- Official title card
- کشف
- Genre: Spiritual drama Family drama Romance
- Developed by: Shahzad Javed
- Written by: Imran Nazeer
- Directed by: Danish Nawaz
- Starring: Hira Mani; Junaid Khan;
- Country of origin: Pakistan
- Original language: Urdu
- No. of seasons: 1
- No. of episodes: 29

Production
- Producer: Momina Duraid
- Camera setup: Multi-camera setup
- Running time: approx. 35-40 minutes
- Production company: MD Productions

Original release
- Network: Hum TV
- Release: 7 April – 27 October 2020

= Kashf (TV series) =

Pakistani television series

Kashf is a 2020 Pakistani spiritual romantic drama television series, that premiered on Hum TV on 7 April 2020. It is written by Imran Nazeer, developed by Shahzad Javed, Head of Content, HUM TV, directed by Danish Nawaz, and produced by Momina Duraid. The show stars Hira Mani in the title role of Kashf, who has experienced recurrent nightmares that eventually take the shape of reality. The supporting cast includes Junaid Khan, Samina Ahmad, Waseem Abbas, Lubna Aslam and Hajra Khan.
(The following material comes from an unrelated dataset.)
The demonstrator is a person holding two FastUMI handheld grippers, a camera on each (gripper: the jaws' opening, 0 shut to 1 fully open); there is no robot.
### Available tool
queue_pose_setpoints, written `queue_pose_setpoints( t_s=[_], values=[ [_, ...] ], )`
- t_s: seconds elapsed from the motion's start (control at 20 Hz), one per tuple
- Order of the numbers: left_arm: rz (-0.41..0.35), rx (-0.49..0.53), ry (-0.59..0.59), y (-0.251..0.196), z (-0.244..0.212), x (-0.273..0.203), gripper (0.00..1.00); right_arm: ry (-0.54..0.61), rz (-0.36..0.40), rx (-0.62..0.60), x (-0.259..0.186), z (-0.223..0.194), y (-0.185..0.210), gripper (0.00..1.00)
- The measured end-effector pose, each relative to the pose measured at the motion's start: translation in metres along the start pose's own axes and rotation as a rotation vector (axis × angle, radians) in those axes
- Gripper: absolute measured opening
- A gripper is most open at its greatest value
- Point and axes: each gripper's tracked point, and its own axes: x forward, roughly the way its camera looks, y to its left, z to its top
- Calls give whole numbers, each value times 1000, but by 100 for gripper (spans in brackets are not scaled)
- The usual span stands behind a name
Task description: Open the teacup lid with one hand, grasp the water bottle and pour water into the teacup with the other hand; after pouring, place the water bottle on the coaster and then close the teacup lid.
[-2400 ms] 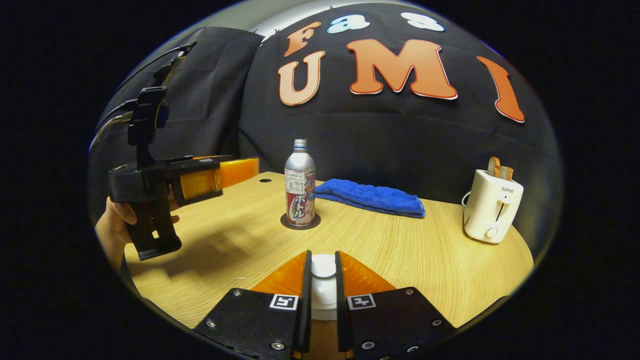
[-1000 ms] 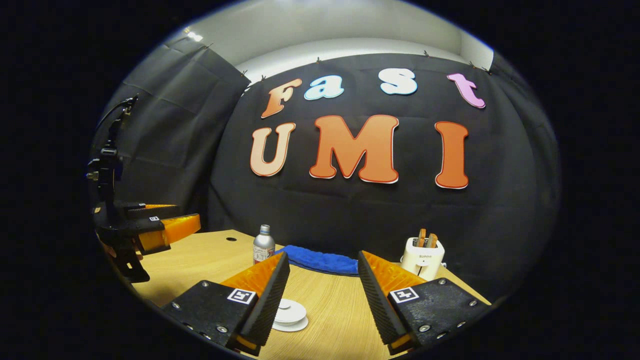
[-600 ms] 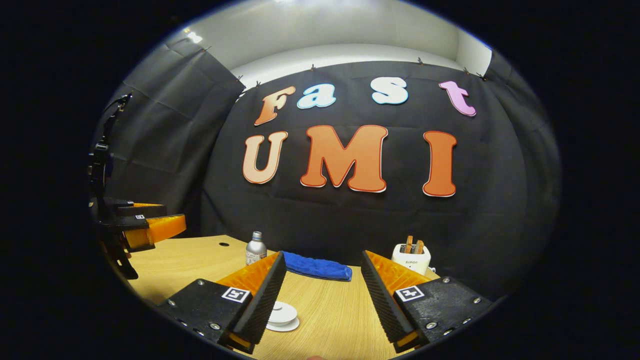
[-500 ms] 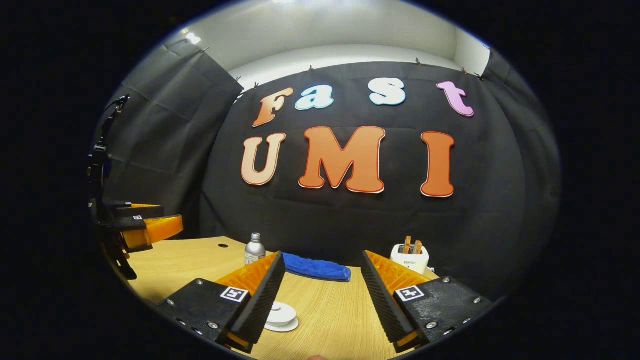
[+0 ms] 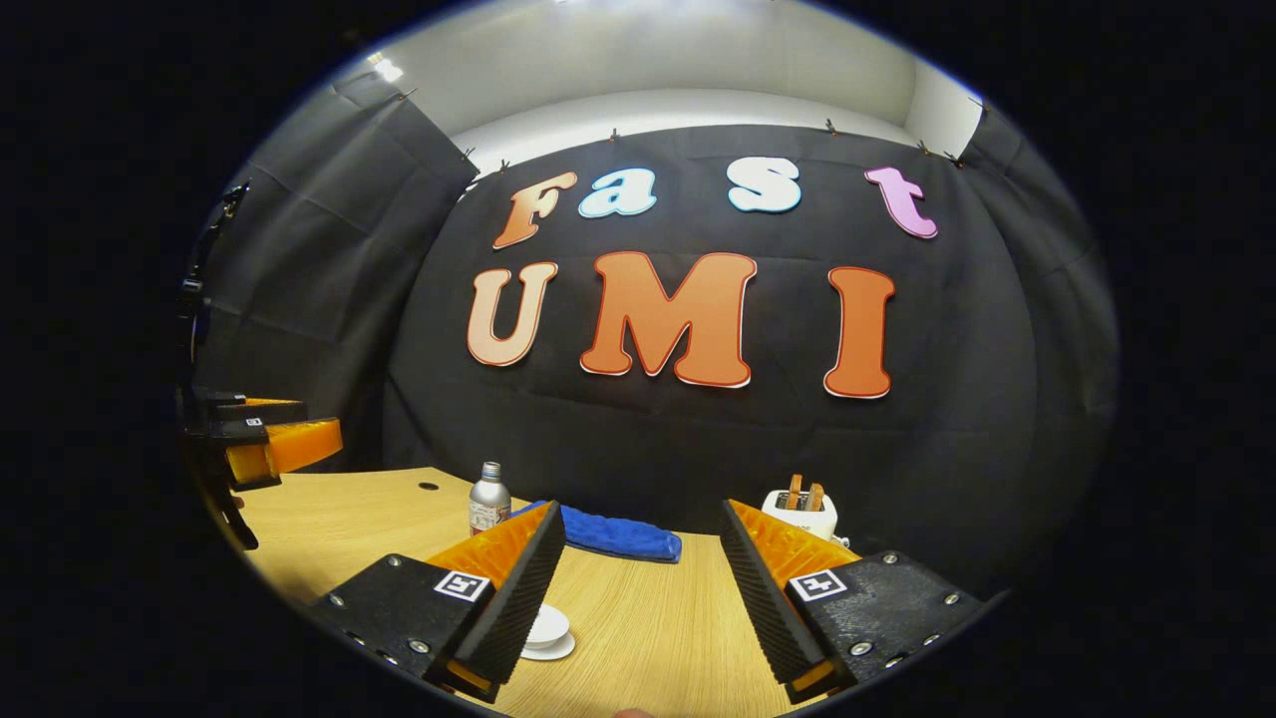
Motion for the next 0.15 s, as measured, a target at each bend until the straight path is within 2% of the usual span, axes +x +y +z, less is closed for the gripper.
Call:
queue_pose_setpoints(
  t_s=[0.15],
  values=[
    [2,2,-6,2,3,2,100,-6,5,-13,0,5,2,94]
  ],
)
Music for the series has been composed and produced by Hamza Akram.

The series received mixed reviews, with praise for the performances of Mani and Khan. In addition, Mani received nominations of Best TV Actress - Critics' choice and Best Television Actress - Jury, respectively, at the 20th Lux Style Awards and the 2nd Pakistan International Screen Awards for her performance.

== Plot ==
Kashf (Hira Mani) is a gifted girl who has acquired the ability to foresee future events through her dreams, which are nightmares in most cases about the unfortunate events that will happen in her life. Kashf's family is a set of greedy people, especially her grandmother and her father, Imtiaz, who use Kashf's ability as an advantage and a way to overcome their financial crisis. Kashf's father is the uncle of Wajdan (Junaid Khan) who is the fiancé of Kashf, though they haven't been married for years because of Imtiaz's behaviour. Ashi, Imtiaz's sister, is the breadwinner of the family after her divorce from the false mentor Matiullah. She strongly opposes Imtiaz, when he makes Kashf work with MatiUllah, who runs an Islamic sanctuary. After a change of events, they open their own sanctuary and exploit people in the name of donations. The deal is that Kashf will sit and women from the neighbourhood can ask her about their lives, and then she can tell them the next day through her dreams. Kashf's father doesn't understand that her ability is a natural ability and she cannot foresee the future of someone by herself. Kashf has no control over anything and is very lonely. After Kashf sees recurring nightmares about her family getting ruined, specifically recurring nightmares about her younger sister, Erum, marrying a man who has bad intentions, she insists on getting Erum married to the right person. Wajdan fulfills Imtiaz's condition of giving his home to Imtiaz in order to marry Kashf on the same day Erum is getting married. However, Imtiaz has no intention of marrying them; he simply wants possession of the home. He wants to marry Wajdan to his youngest daughter Zoya; a greedy and ill-willed sister who will stop at nothing to win over Wajdan, with whom she is in love with. Zoya, who had no idea of her father's plan to get her married to Wajdan whom she loved, made plans with matiUllah to tarnish Kashf's reputation.They succeeded in doing so and Imtiaz, to save the sanctuary, married Kashf to Wajdan.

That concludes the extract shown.